De camino a los Oscar (2)


Continuamos explorando las nominadas a mejor película. Unas cocean más que otras.

La la land (2016). Despreciable película, La la land. Es decir: tiene cosas apreciables por separado, pero en conjunto es una cosa despreciable. A la par de una película tan real, tan sobria, tan intensamente humana, tan actoralmente innegociable, tan narrativamente impoluta, como lo es Manchester by the Sea, La la land no pasa de ser orín coreografiado. Qué visión más idiótica de lo que es ser artista, o de lo que es amar, para el caso. Pero de esta dicotomía simple y campesina –la del arte y del amor– es que va sacando sus réditos y culto este filme que amenaza con destruirnos la noche de los Oscar. Es una dicotomía eterna, formula un romántico. Lo será, pero así como es eterna es lo mismo manida. A esta manidez el filme le agrega otras beatitudes –la chica que quiere ser actriz en Los Ángeles, por ejemplo, el chico que busca el santo grial del arte, en el presente caso jazzístico–. Estas cosas van venciendo el filme y lo van afelpando sin remedio. Aclaro que no tengo nada contra el musical. Es un error sugerir, como lo hizo alguien la otra vez en mi muro de Facebook, que todos los musicales son livianos. No estoy de acuerdo. Hay musicales muy dignos; es un género de mucha altura. Precisamente esa es la cuestión. Así por ejemplo, las actuaciones de La la land no es que sean memorables ni clásicas. Recuerden ustedes los musicales de la era de oro de Hollywood, aquellos performances, juzguen ustedes. Me da pena sobre todo por Ryan Gosling, quien ha ganado aquí popularidad y sex appeal como nunca antes, pero perdió otra cosa, más importante, y es su lealtad a ciertos roles numinosos, artísticos, apartados, por la cual lo veníamos respetando. Creo que él lo sabe; creo que a él le hubiera gustado estar donde ahora está, pero no por La la land o lo que representa. Casey Affleck seguramente no se hubiera prestado para una mamada tal como esta.

Manchester by the Sea (2016). Esta película es todo lo contrario a La La land: no hay efectos ni danzas ni cancioncillas ni miseria falsa. Es narrativa pura y dura. Una historia seca con personajes secos en un contexto seco. Pero lo seco aquí –siendo tan seco, tan frío, tan duro– es néctar. Es literatura. En efecto, es una película muy literaria, en su construcción y en sus maneras como carverianas. Yo mido siempre un filme, según saben, por la condición humana que hay en ella, y más condición humana no puede darse que la que se da en Manchester by the Sea. Es abominable lo que le sucede al personaje de Casey Affleck, que nos cumple. Y Michelle Williams, hay una escena con ella; hay una escena que bien le valdría el Oscar a mejor actriz de reparto, si tan solo Viola Davis no estuviera corriendo en la categoría. En fin: una noble película, que trata de esa cotidianidad entre trágica y cotidiana que sigue a toda tragedia.

Moonlight (2016). Moonlight está en algo. Es una exploración, un ensayo de la masculinidad y el modelo paterno –y su ausencia– en ese contexto agresivo de la vida ghetto y el thug life.
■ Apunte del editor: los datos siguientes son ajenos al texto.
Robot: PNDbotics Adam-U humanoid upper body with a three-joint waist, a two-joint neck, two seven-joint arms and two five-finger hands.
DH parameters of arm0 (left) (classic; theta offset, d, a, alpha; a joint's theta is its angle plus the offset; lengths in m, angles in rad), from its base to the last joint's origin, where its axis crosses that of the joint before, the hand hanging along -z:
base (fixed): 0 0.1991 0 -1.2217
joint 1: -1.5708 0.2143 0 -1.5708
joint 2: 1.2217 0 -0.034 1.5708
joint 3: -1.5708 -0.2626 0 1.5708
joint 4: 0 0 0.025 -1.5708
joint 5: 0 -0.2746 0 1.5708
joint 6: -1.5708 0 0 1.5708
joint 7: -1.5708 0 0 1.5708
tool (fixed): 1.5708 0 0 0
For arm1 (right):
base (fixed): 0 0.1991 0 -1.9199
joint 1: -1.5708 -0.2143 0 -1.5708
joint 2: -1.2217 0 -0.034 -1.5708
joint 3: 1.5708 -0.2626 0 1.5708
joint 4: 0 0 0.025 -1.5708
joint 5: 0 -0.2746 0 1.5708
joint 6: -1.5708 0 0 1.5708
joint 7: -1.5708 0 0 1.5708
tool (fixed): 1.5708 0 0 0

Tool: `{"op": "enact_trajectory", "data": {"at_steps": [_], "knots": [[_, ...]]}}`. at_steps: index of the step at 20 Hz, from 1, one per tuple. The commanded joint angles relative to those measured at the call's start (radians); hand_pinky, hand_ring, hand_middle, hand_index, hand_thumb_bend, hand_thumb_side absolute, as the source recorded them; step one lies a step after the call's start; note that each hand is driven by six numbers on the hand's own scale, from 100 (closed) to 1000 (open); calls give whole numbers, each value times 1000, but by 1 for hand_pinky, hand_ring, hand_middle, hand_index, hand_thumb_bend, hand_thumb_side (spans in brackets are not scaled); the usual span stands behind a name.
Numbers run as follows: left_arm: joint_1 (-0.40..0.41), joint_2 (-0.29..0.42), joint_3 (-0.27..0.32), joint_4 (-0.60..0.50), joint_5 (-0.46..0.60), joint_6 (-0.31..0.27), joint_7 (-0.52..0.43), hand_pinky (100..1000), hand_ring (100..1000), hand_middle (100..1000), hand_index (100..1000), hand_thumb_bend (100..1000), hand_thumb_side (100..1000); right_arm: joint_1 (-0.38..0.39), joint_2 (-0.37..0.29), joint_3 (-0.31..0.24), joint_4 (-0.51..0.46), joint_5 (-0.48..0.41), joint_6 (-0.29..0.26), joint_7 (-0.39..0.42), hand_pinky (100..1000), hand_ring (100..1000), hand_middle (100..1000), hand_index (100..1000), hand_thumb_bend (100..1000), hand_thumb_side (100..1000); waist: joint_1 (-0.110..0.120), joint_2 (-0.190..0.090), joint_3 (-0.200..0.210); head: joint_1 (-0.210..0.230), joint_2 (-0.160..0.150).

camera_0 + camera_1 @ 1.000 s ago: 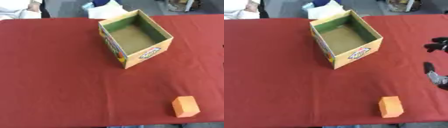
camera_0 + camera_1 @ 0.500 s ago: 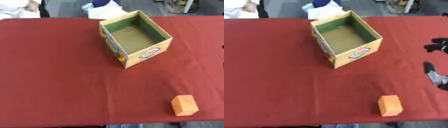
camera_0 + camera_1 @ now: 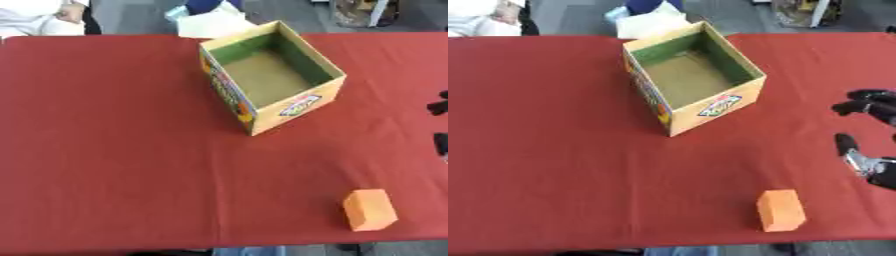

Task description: Pick up objects on the table and place them in the box.

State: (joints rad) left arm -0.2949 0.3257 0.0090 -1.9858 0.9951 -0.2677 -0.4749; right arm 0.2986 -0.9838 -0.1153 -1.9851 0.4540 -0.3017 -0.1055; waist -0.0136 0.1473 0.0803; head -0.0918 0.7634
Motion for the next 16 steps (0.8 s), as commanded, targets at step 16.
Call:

Y empero el tremendismo de barrio es más bien graduado y para nada gratuito. Desde el punto de vista puramente formal, Moonlight tiene toques definitivos de autor (e. g. esas mancuernaciones de visualidad y música). Nos gustaron la estructura, segmentación y escenificación de la película. Si ustedes se fijan, está repleta de escenas incorruptas y necesarias, en la casa, en el colegio, en la playa, en el diner, etcétera. Tantas escenas sirven para ir, con ritmo conseguido, hilando la historia y evolución de un personaje, Chiron. El género es lo que llaman coming of age. Este año no se quejará nadie de que no hay presencia negra en los Oscar.

Lion (2016). Queda Lion nominada a mejor película, más no Silence, de Scorsese, ni Jackie, de Larraín, que me hagan el cabrón favor. Parece que es una gran historia, Lion, y en cierto modo lo es, pero pronto nos damos cuenta que es una historia donde no pasa nada, y por tanto menor. Y no es que yo tenga algo contra de las historias en donde no pasa nada, pero entonces se requiere mucha bruma psicológica y subjetiva, o mucha bruma fenoménica, tipo Terrence Malick, con su carga de profundo esteticismo, pero esta película carece de todo eso. Es una cinta además asimétrica: la primera parte, muy de tortilla tiesa, es muy superior a la primera. La India, qué grande es.


(Contraluz publicada el 17 de febrero de 2016 en Contrapoder.)